__WHAT YOU NEED TO DO__:
From the entries below, copy every line holding the word "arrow".

Stored items:
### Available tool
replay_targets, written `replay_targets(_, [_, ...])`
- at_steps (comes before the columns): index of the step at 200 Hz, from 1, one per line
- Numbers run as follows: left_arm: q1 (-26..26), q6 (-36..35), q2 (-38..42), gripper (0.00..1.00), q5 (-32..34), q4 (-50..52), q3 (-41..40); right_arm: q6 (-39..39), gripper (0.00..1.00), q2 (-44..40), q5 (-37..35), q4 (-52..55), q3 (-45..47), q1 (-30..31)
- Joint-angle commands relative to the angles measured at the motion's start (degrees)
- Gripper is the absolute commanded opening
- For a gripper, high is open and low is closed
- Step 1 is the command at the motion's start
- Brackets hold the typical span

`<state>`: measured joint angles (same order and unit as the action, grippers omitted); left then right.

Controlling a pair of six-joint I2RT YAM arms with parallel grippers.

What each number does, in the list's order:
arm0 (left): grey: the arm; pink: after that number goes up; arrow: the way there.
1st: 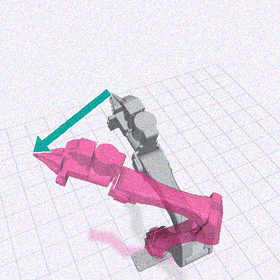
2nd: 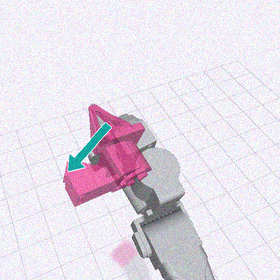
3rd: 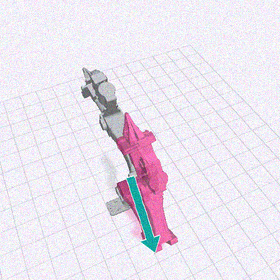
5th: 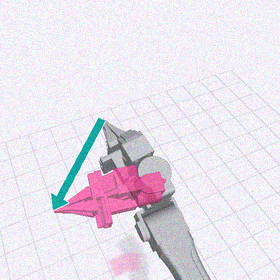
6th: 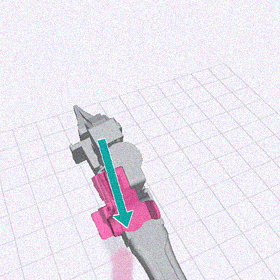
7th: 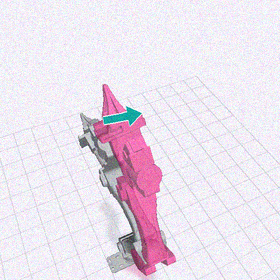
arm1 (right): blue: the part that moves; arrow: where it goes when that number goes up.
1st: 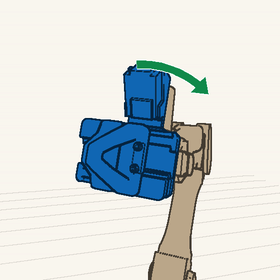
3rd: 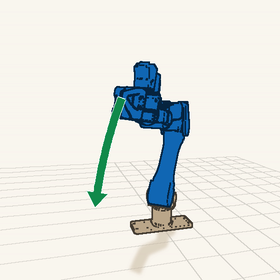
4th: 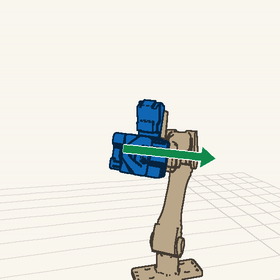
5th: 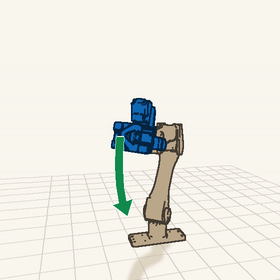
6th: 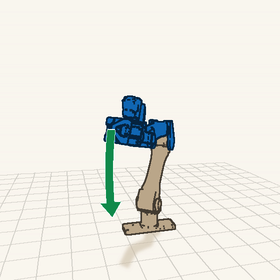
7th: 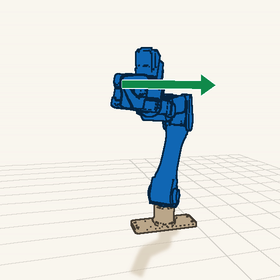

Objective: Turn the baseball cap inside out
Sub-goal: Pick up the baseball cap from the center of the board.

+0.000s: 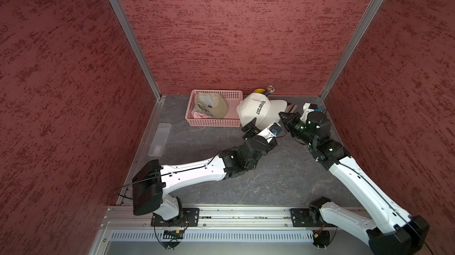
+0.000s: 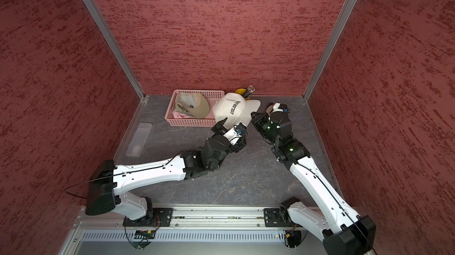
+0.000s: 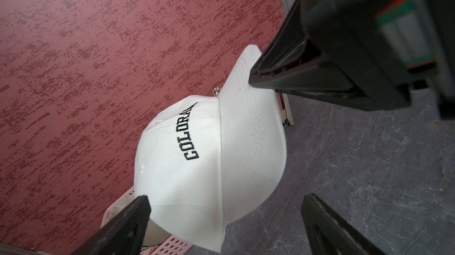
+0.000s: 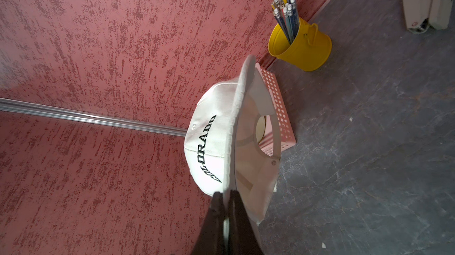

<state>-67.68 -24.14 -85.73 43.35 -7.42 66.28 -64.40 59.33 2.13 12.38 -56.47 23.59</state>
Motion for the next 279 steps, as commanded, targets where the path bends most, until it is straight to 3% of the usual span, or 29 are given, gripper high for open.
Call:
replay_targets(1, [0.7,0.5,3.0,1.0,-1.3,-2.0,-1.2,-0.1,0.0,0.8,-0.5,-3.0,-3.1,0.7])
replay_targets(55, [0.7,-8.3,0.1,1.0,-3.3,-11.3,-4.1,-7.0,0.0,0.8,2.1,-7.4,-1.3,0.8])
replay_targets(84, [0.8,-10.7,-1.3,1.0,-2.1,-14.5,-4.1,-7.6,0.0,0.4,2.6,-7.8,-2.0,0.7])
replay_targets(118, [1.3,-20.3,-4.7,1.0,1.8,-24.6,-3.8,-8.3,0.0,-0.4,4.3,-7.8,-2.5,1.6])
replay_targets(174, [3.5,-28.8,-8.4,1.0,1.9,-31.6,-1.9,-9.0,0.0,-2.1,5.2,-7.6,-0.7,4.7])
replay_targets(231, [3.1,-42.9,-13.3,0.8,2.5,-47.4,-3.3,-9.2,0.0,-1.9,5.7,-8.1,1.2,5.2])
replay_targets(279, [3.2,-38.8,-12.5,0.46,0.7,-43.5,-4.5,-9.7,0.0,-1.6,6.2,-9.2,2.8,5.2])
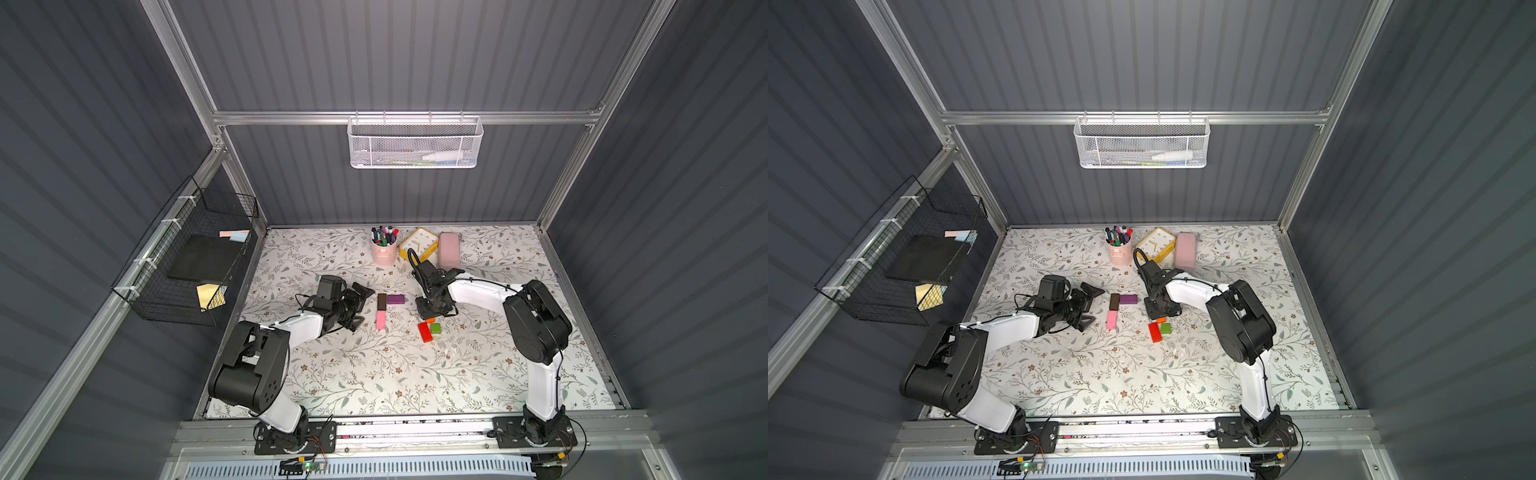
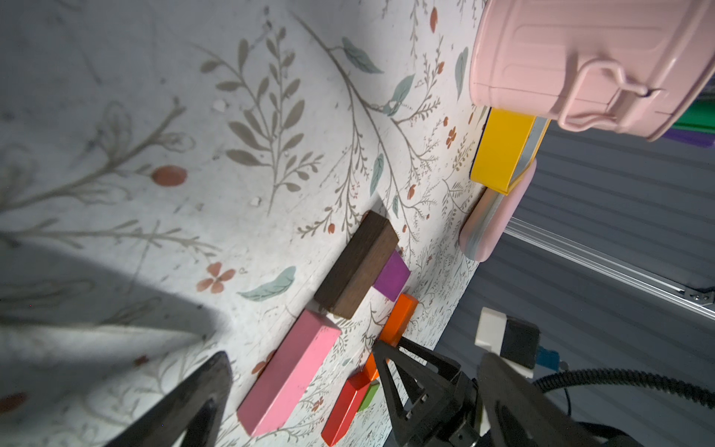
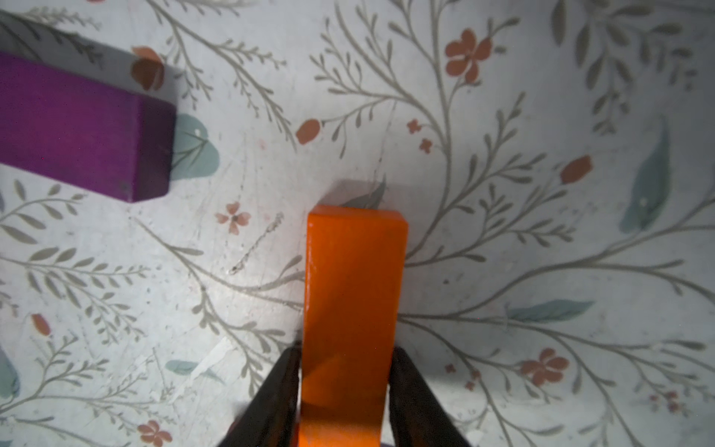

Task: Assemble the number 6 with building blocks
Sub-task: Pick up the building block from the center of the board.

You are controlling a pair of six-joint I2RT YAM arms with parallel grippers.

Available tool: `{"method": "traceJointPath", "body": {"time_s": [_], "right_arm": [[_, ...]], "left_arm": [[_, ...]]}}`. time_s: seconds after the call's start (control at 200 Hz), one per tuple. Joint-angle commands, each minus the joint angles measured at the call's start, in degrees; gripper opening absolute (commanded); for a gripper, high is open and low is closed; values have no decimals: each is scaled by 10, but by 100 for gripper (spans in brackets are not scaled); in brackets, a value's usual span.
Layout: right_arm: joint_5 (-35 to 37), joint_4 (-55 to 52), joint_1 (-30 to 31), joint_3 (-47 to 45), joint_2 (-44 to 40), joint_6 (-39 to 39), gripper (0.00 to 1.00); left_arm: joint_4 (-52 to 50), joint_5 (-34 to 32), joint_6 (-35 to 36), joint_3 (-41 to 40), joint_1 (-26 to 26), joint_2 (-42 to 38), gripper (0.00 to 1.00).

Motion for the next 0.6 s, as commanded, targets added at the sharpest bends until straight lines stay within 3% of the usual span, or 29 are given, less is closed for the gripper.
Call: {"method": "traceJointPath", "body": {"time_s": [0.0, 0.245, 0.595], "right_arm": [[2, -6, -5, 12, 17, -3, 38], [4, -14, -6, 17, 5, -8, 26], [24, -14, 18, -3, -97, -63, 21]], "left_arm": [[-2, 7, 17, -6, 4, 2, 99], [-2, 7, 18, -6, 5, 4, 99], [1, 8, 18, -8, 7, 2, 99]]}}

__SOLUTION TO THE PROBLEM__:
arm0 (left): grey: the arm; pink: after that number goes up; arrow: the way there.
arm1 (right): blue: the part that moves; arrow: where it goes when that number goes up.

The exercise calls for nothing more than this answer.